§ Data items
※ ※ ※

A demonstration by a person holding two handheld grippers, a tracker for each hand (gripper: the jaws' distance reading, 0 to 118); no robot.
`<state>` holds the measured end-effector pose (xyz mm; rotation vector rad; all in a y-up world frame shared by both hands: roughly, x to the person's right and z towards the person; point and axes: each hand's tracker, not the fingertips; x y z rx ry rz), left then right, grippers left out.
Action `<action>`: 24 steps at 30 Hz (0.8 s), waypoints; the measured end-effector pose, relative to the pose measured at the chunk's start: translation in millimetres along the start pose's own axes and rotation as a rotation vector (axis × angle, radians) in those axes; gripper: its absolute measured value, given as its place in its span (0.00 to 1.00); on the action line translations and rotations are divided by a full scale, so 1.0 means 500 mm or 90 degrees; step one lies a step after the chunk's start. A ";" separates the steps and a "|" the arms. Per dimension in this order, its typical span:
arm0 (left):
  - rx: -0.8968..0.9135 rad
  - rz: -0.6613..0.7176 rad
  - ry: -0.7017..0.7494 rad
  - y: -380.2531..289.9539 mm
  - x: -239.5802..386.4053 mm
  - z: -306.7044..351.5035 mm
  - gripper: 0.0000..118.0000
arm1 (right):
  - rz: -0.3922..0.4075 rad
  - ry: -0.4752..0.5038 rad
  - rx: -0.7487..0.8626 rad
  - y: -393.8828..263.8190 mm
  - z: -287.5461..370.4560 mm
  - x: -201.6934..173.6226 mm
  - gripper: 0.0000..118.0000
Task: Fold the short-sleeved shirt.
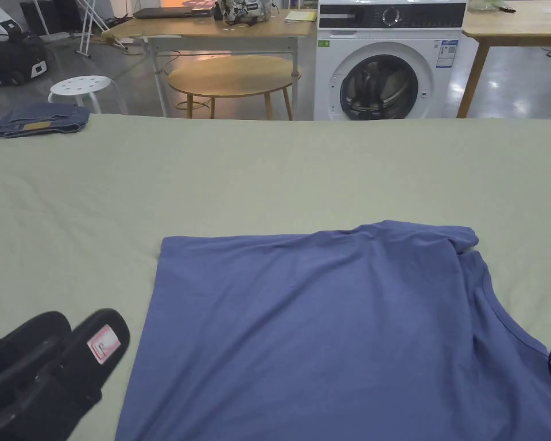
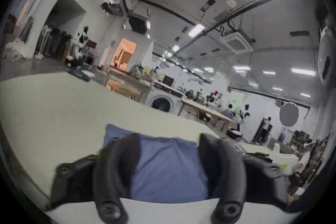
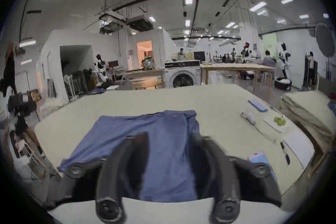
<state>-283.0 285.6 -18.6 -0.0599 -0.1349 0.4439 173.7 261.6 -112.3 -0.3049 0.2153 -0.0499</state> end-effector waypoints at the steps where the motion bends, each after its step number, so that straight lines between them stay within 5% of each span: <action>1: 0.020 -0.019 0.009 0.003 0.005 0.003 0.05 | -0.001 0.002 -0.004 -0.005 -0.007 -0.002 0.16; 4: 0.007 -0.028 0.042 0.013 0.020 -0.003 0.00 | 0.004 0.015 -0.016 -0.012 -0.012 -0.011 0.00; 9: -0.028 -0.152 0.044 0.022 0.016 0.000 0.00 | 0.020 0.014 -0.023 -0.019 -0.016 -0.015 0.00; 12: -0.029 -0.056 -0.012 0.021 0.010 -0.004 0.00 | 0.011 0.012 -0.024 -0.022 -0.014 -0.007 0.00; 16: -0.077 -0.198 0.140 0.002 0.015 -0.019 0.00 | -0.015 0.016 -0.024 -0.027 -0.010 0.006 0.00; 21: -0.241 -0.124 0.194 -0.068 -0.088 -0.018 0.00 | -0.025 -0.004 -0.043 -0.045 -0.006 0.027 0.00; 22: -0.269 -0.130 0.223 -0.090 -0.110 -0.019 0.05 | -0.035 -0.005 -0.053 -0.051 -0.005 0.032 0.00; 24: -0.321 -0.137 0.238 -0.140 -0.156 -0.010 0.41 | -0.059 -0.004 -0.073 -0.065 -0.006 0.046 0.00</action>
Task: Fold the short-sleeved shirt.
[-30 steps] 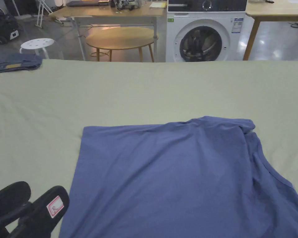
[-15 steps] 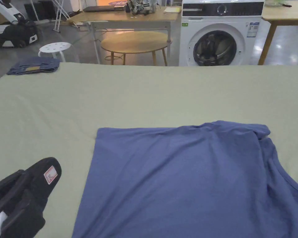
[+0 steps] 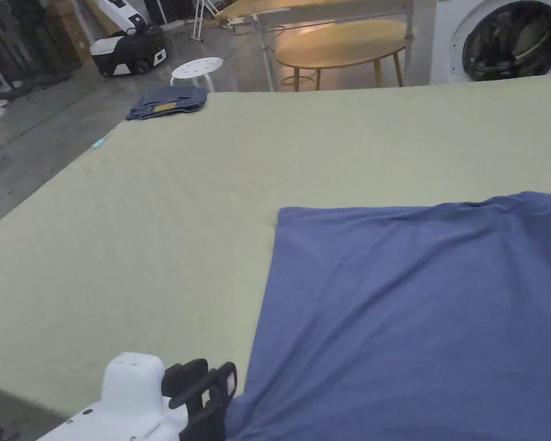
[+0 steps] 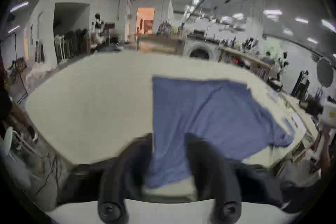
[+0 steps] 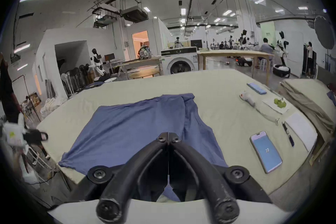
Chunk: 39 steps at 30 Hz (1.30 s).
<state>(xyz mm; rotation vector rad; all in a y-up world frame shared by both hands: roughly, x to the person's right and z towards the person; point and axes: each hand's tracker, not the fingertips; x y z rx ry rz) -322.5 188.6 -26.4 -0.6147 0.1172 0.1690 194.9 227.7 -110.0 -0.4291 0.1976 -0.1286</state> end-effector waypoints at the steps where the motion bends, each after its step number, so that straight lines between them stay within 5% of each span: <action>1: -0.037 0.011 -0.003 -0.022 -0.014 -0.018 0.47 | -0.011 0.000 -0.011 -0.004 -0.002 -0.001 0.00; 10: -0.172 0.043 -0.005 -0.117 -0.026 -0.138 0.45 | -0.051 -0.017 -0.049 -0.023 -0.015 0.021 0.00; 12: -0.157 0.014 0.026 -0.123 -0.008 -0.139 0.37 | -0.049 -0.026 -0.054 -0.025 -0.015 0.024 0.00; 16: -0.177 -0.020 0.030 -0.117 0.000 -0.142 0.02 | -0.058 -0.047 -0.066 -0.034 -0.016 0.041 0.00; 20: -0.208 -0.061 0.027 -0.117 0.038 -0.148 0.01 | -0.049 -0.120 -0.085 -0.040 -0.004 0.073 0.02; 21: -0.199 -0.081 0.040 -0.117 0.044 -0.150 0.01 | -0.049 -0.130 -0.099 -0.043 -0.002 0.086 0.10; 23: -0.217 -0.062 0.042 -0.117 0.045 -0.163 0.01 | -0.052 -0.148 -0.150 -0.060 -0.009 0.121 0.65; 24: -0.213 -0.058 0.041 -0.115 0.043 -0.163 0.01 | -0.052 -0.168 -0.167 -0.073 -0.012 0.135 0.71; 33: -0.209 -0.026 0.038 -0.113 0.049 -0.144 0.01 | -0.120 -0.137 -0.287 -0.169 -0.107 0.242 0.64; 35: -0.206 -0.023 0.037 -0.109 0.052 -0.140 0.01 | -0.073 -0.172 -0.304 -0.175 -0.112 0.222 0.56; 36: -0.204 -0.020 0.038 -0.110 0.054 -0.138 0.01 | -0.042 -0.176 -0.298 -0.173 -0.105 0.210 0.45; 38: -0.196 -0.011 0.039 -0.111 0.054 -0.133 0.01 | -0.028 -0.154 -0.299 -0.166 -0.090 0.193 0.09; 39: -0.191 -0.005 0.032 -0.114 0.054 -0.131 0.01 | -0.036 -0.147 -0.298 -0.166 -0.087 0.189 0.03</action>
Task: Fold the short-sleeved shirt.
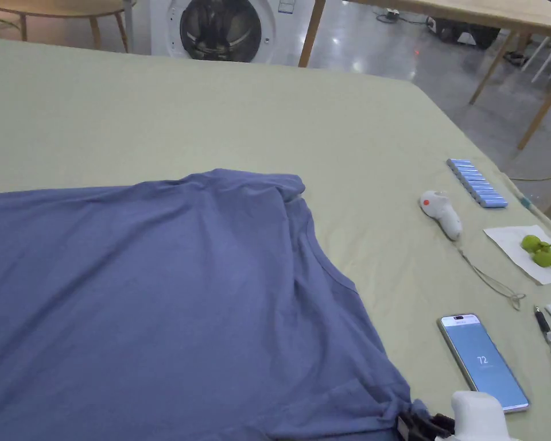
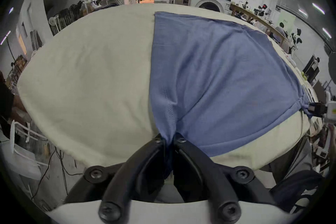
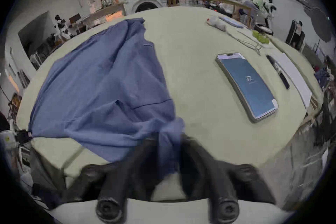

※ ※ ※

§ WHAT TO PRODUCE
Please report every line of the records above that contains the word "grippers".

§ OUTPUT OF THE EXERCISE
A demonstration by a person holding two handheld grippers, a tracker for each hand (gripper: the jaws' distance reading, 0 to 118); no robot.
`<state>` holds the measured end-effector pose (xyz mm; rotation vector rad; all in a y-up world frame shared by both hands: roughly, x to the person's right and z towards the person; point and axes: each hand's tracker, not the fingertips; x y z rx ry rz), left then right, grippers left out.

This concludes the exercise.